Ryan, a protester who preferred not to disclose his last name, said police shouldn’t be involved in cases of people experiencing mental health crises. He said in an instance where he experienced a mental episode and the police were involved, they made him feel uncomfortable.

“Someone with a gun isn’t gonna make you feel comfortable,” the J. Sargeant Reynolds Community College student said. “I want someone who can talk with me.”

The business major said he wanted police funding to be reallocated toward social work, transportation and education. Ryan said he has attended most of the Richmond protests held so far and was there Saturday to serve as a “shield” for black protesters.

“As far as I’m concerned, we’re a guest here, and it is our job to use our white privilege,” Ryan said. “It’s not to over-speak, it’s not to co-op, it’s to be here to protect black people and to use our privilege to speak out against what’s going on in this country.”

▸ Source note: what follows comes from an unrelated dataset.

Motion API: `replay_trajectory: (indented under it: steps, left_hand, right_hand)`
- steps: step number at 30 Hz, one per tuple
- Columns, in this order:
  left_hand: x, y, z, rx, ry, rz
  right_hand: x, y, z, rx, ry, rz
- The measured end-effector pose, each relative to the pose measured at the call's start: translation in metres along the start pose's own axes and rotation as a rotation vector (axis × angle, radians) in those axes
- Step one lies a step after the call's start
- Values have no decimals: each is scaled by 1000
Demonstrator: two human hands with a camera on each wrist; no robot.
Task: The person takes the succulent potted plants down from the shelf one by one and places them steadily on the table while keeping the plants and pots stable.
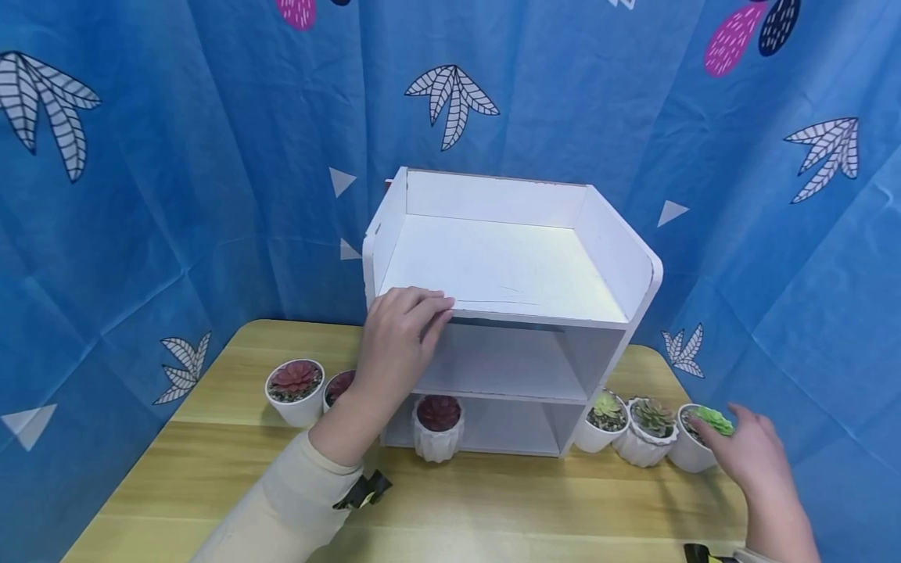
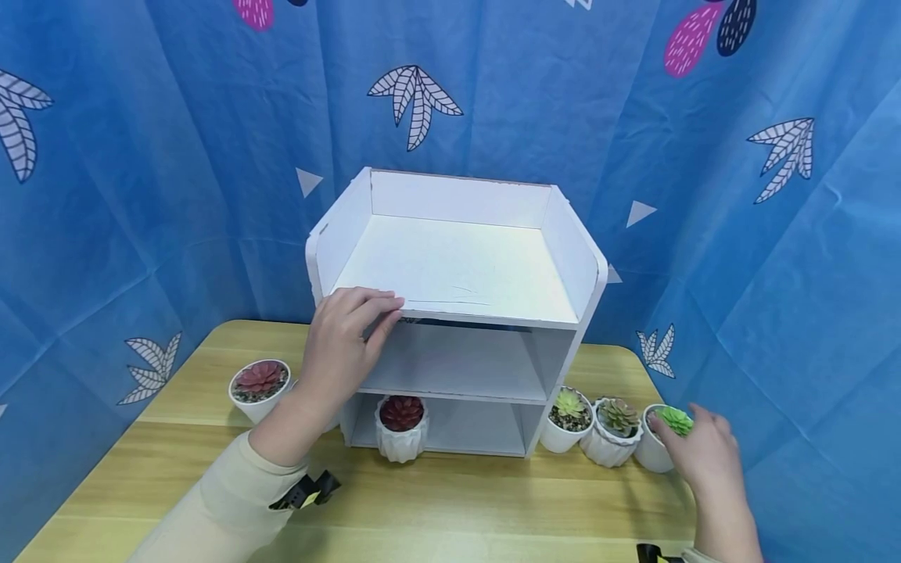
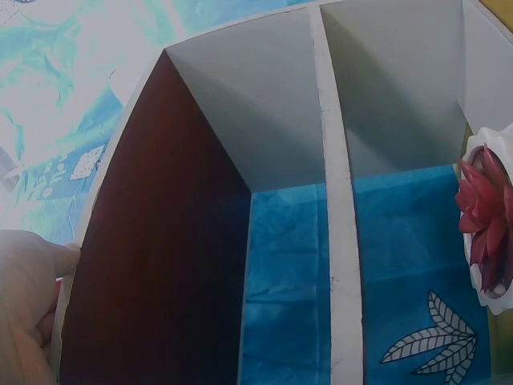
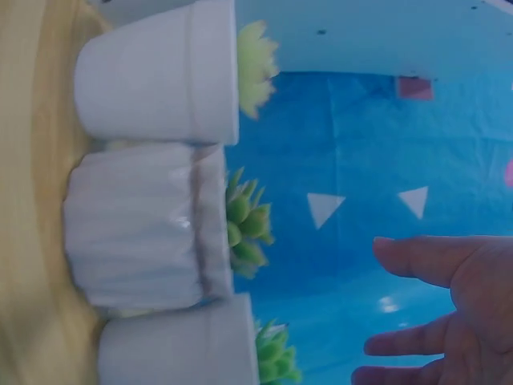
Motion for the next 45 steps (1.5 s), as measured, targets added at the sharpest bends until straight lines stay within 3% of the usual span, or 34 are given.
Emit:
replay_trajectory:
  steps: [25, 36, 45]
  left_hand:
    - [0, 1, 1, -10, 1, 5]
    - [0, 1, 0, -15, 4, -1]
    - [-2, -1, 0, -27, 6, 1]
  right_hand:
    - [65, -10, 24, -35, -118, -33]
    - [89, -18, 30, -116, -160, -52]
    - [118, -22, 38, -170, -245, -77]
Point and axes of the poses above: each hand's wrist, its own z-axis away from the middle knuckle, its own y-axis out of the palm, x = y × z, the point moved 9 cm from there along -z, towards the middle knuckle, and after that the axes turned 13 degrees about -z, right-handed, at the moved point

Demonstrator Divine Unique joined Richmond protests for the first time on Saturday and said the unity of the protesters made her emotional.

“It takes longer to train to be a cosmetologist than it does to be a cop, and that says something,” Unique said. “Something’s wrong there.”

Managing Editor Hannah Eason and Executive Editor Andrew Ringle contributed to this report.

This article was updated to include quotes from demonstrators.

1 Comment

  1. “Someone with a gun isn’t gonna make you feel comfortable,” the J. Sargeant Reynolds Community College student said. “I want someone who can talk with me.”

    So go see a psychiatrist, Needy! It’s not the police officer’s job to make you feel comfortable. It’s their job to maintain public order/safety when you were having your undisclosed mental episode.